# Pet turtles



## Marsha Cassada (Aug 18, 2014)

Does anyone have a pet turtle? We found a teeny one in the yard. He is a red eared slider. We found him in May when he was about the size of a half dollar. I have him in a goldfish bowl. He won't eat turtle food, but takes flies from my hand and eats earthworms like spaghetti. Also give him tiny snails from my water garden. He will eat lettuce, and I think he ate a piece of a grape.

I'm wondering how often he needs to eat. Are they opportunist eaters? Can they go a few days without eating?

I'm thinking of ordering meal worms for this winter when I don't have flies, snails and worms.

Why won't he eat the turtle food?

He is so cute and feisty!


----------



## candycar (Aug 19, 2014)

I don't know if they "need" to eat every day, but I would feed it anyway. Maybe he doesn't see the turtle food as food. Keep trying it, maybe he'll catch on.

We had a terrapin that came to our yard almost everyday to get his grape or banana. I miss him since we moved. We had those little sliders as pets when I was a kid. We fed them everyday. They always died after a couple of months.

Why don't you put him in your water garden? I bet he'd love it there.


----------



## Jill (Aug 19, 2014)

Since he is still a little baby, he probably should eat multiple times a day is my guess. I know that with baby fish, that is best while as adults, once or less a day can be fine. The things you are offering sound like they should be good for him.


----------



## Marsha Cassada (Aug 19, 2014)

I've tried and tried with the turtle food. It just lays in there and turns to mush. It has all those vitamins and minerals, but I guess he's holding out for the fresh stuff. I'll keep trying it, though.

I've tried offering him wienie by hand. He looks at it, ponders, then rejects. Same with a bit of dried beef. It is so entertaining to watch him.

I've put him in the water garden and he immediately swims to the edge and struggles to escape. He'd last about 10 minutes in the jungle. 95% of baby turtles don't make it. If my chickens had seen him before we did, he would not be one of the 5%.

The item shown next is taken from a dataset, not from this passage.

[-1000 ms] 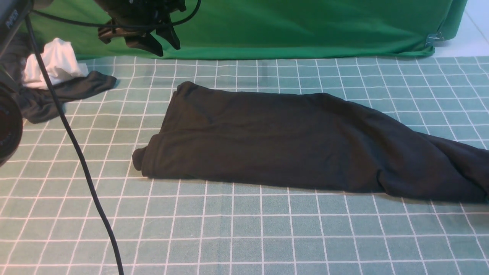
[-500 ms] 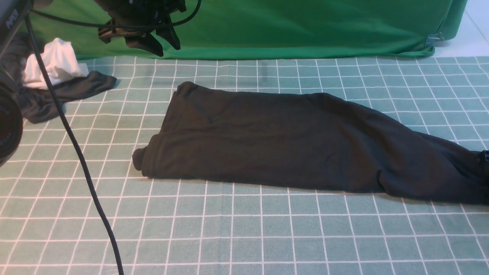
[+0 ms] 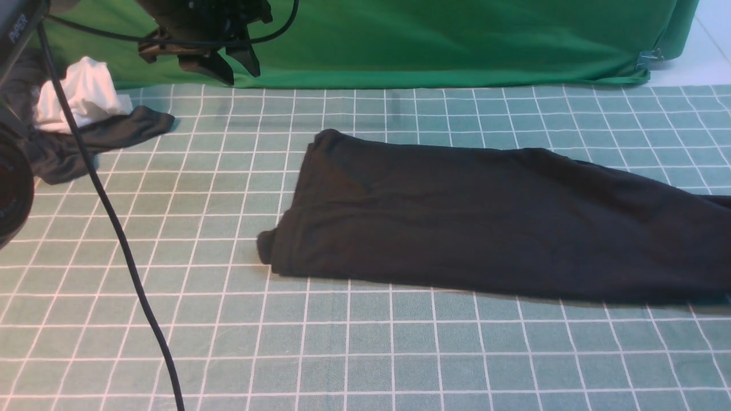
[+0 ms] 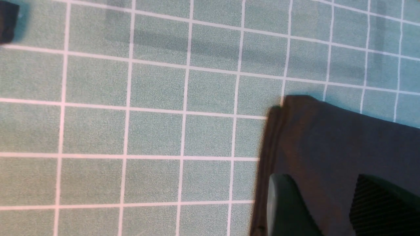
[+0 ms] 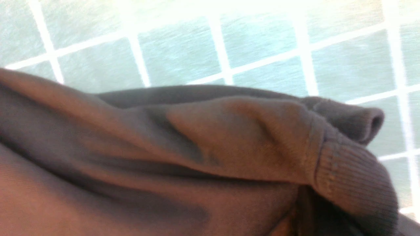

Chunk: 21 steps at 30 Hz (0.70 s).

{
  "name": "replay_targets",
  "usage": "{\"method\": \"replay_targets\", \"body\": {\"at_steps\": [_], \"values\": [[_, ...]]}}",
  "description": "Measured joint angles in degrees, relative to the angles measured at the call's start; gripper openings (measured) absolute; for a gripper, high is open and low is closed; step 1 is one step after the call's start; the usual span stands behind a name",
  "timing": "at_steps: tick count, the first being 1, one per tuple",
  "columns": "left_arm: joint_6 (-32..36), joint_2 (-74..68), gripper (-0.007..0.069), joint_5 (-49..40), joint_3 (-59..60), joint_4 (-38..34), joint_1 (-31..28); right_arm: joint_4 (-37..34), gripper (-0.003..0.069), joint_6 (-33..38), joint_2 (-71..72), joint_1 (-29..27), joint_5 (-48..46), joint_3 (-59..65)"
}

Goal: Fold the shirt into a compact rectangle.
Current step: 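Pull the folded dark garment lengthwise by its ends to straighten it flat on the table, then fold the right end of the dark garment over onto its left end with the right gripper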

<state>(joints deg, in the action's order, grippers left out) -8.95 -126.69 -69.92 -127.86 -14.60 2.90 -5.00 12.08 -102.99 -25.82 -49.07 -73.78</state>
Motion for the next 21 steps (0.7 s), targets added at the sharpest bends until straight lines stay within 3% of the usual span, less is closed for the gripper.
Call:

He likes lettuce but won't eat chard or kale.


----------



## Jill (Aug 19, 2014)

Yeah, I don't think he'd be likely to make it on his own at that size. As a kid, we fed baby and full size box turtles canned dog food, raw hamburger, earth worms, lettuce, and strawberries. I don't know which, if any, of this were good for them, but they seemed to like all of it. Probably as a baby, he needs more protein than veggies (?). Maybe cooked eggs? Wish you lived closer because I'd give you a spare aquarium he'd take awhile to grow into and it's just sitting in our storage shed. Good luck with him. I know his odds of survival went up when you took him in with the odds of baby turtles on their own.


----------



## shorthorsemom (Aug 19, 2014)

tons of information on internet on how to care for the red eared slider turtle and food suggestions are available too. Says don't feed shrimp for commercial food. Gives lots of suggestions for house food to feed turtle. Says they can live up to 70 years. wow.


----------



## djskid (Aug 19, 2014)

I wrote a big long reply but then my computer froze so......here is the condensed version!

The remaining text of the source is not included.